• **Work instructions**
Output must consist only of the lines of the material below from the one with "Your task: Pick" through the one with "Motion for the", each reproduced exactly; no pictures belong in it.

.....

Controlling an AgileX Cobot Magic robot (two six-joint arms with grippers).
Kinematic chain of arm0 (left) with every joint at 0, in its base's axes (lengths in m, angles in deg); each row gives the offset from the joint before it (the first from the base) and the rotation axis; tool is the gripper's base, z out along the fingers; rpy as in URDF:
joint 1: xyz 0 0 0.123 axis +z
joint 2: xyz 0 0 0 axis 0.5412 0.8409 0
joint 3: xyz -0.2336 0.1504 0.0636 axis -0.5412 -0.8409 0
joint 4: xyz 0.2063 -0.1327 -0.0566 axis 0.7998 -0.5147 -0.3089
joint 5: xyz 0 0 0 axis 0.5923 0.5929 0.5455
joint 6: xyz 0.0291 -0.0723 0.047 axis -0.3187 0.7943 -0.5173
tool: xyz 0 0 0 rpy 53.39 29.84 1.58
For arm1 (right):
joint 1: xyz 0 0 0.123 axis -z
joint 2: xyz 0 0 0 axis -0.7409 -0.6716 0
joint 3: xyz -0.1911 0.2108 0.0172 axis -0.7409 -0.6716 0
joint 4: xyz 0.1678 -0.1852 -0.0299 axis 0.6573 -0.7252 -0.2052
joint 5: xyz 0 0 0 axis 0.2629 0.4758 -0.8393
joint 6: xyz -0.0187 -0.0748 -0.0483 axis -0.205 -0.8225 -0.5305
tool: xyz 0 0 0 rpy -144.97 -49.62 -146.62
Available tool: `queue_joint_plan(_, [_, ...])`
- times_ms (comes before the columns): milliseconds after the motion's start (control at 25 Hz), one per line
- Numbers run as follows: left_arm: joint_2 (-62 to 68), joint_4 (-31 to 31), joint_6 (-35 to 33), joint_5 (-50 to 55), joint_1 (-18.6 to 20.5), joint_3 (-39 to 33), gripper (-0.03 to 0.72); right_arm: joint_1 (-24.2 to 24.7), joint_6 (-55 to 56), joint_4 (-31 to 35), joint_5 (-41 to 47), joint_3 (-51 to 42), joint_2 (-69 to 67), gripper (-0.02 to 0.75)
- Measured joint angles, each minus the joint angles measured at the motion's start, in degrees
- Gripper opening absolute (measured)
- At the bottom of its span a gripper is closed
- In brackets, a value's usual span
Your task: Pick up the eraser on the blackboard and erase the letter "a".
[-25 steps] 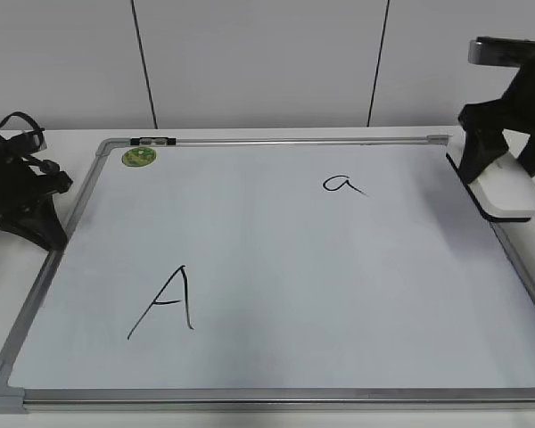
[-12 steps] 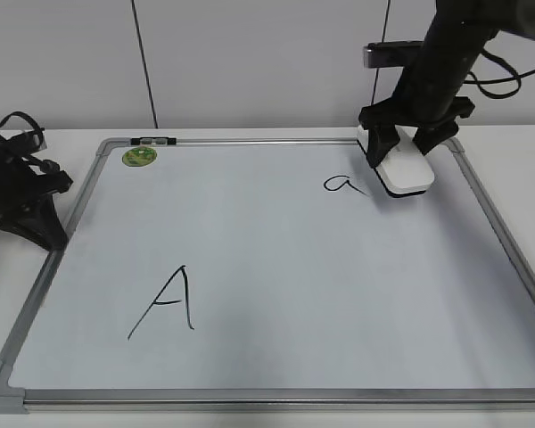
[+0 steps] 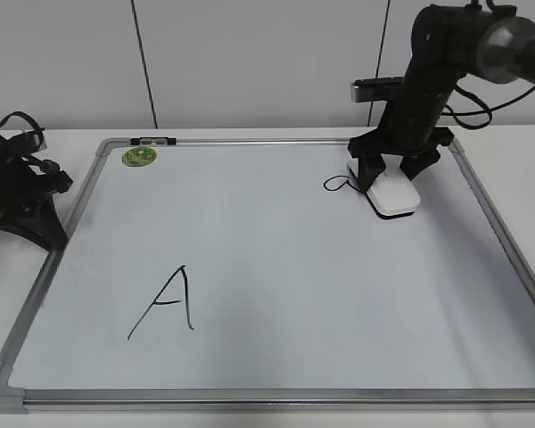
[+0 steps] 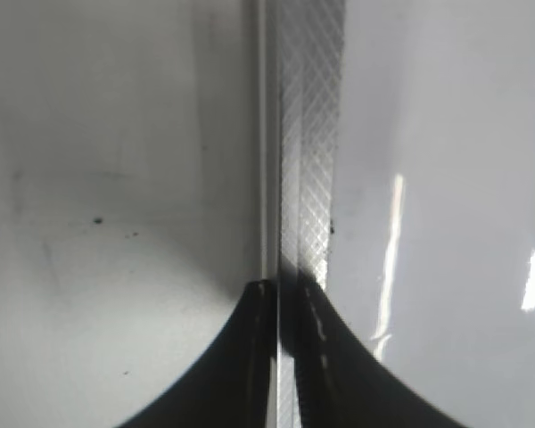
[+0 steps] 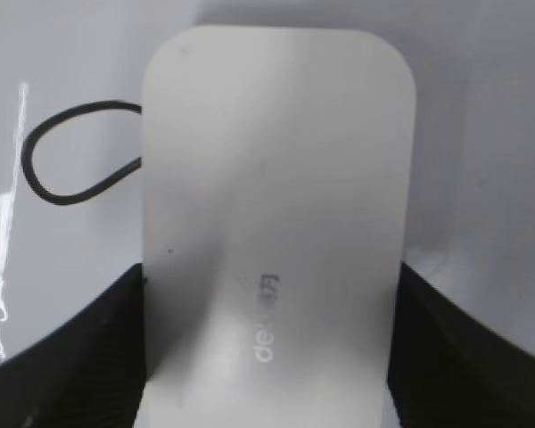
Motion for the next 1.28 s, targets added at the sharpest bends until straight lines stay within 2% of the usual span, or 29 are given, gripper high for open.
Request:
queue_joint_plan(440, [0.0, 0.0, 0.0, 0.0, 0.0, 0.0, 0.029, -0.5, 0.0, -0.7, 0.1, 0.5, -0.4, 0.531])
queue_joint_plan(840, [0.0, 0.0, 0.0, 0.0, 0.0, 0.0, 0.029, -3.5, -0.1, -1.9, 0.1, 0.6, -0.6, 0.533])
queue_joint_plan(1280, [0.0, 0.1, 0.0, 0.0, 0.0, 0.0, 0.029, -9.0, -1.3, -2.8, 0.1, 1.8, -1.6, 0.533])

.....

• **Your solution**
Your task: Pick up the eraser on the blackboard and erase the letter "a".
[-25 steps] 
[-12 steps] 
[+0 steps] 
[+0 steps] 
[+0 steps] 
Motion for the next 1.28 s, targets added at the sharpest bends until straight lines stay within 2% of the usual span, or 29 are given, gripper high for open.

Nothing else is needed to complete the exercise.